Lancet Neurology [2014] 13 (8) : 767-776 (R.A.Hauser, C.W.Olanow, K.D.Kieburtz, E.
Pourcher, A.Docu-Axelerad, M.Lew, O.Kozyolkin, A.Neale, C.Resburg, U.Meya, C.Kenney,
S.Bandak) Complete abstract : http://www.ncbi.nlm.nih.gov/pubmed/25008546
Clinical trials assessed the use 60mg, 120mg, 180mg, or 240mg tozadenant in people with
Parkinson's Disease who were being treated with L-dopa and who had motor fluctuations that involved at least 2·5 hours off-time per day. Tozadenant (SYN115) is an inhibitor of the adenosine 2a (A2a) receptor that is being developed for the treatment of Parkinson's Disease.

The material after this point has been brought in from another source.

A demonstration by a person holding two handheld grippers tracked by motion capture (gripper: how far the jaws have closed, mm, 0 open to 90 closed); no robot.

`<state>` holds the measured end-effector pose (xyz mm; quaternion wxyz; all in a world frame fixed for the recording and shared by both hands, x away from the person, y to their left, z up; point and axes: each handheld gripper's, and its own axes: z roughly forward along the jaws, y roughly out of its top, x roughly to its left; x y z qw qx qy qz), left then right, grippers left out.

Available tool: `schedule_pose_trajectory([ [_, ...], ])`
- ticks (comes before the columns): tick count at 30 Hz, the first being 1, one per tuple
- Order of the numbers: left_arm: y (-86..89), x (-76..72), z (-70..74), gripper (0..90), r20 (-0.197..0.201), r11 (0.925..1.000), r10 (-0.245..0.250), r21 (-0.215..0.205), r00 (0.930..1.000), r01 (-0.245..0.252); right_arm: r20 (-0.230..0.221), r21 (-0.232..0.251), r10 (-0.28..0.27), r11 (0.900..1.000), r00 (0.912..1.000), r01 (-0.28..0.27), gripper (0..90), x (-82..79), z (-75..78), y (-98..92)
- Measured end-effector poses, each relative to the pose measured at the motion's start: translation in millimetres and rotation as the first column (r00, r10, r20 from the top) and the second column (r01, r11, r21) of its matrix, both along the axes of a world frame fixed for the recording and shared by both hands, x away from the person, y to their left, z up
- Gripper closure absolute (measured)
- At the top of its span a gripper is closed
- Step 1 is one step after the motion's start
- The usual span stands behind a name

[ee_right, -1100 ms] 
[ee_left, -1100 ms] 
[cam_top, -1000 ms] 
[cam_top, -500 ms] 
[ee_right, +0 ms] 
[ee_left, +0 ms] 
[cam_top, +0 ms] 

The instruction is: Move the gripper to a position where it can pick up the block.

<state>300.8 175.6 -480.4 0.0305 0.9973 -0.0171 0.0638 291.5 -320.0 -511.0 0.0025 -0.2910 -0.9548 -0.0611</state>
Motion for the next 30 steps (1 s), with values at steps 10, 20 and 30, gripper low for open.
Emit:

Compared with the use of a placebo, daily off-time was reduced by more than an hour when taking either 120mg or 180mg tozadenant. The most common adverse events were dyskinesia (16% of people taking 120mg, 20% of people
taking 180mg), nausea (11% of people taking 120mg, 12% of people taking 180mg), dizziness (5% of people taking 120mg, 13% of people taking 180mg). Tozadenant, 60 mg twice daily, was not associated with a significant reduction in off-time. Tozadenant, 240 mg twice daily, was associated with an increased rate of discontinuation because of adverse events that occurred in 20% of people taking that dosage. The researchers concluded that Tozadenant at 120 or 180 mg twice daily was generally well tolerated and was effective at reducing off-time. Further investigation of tozadenant treatment in phase 3 trials is warranted.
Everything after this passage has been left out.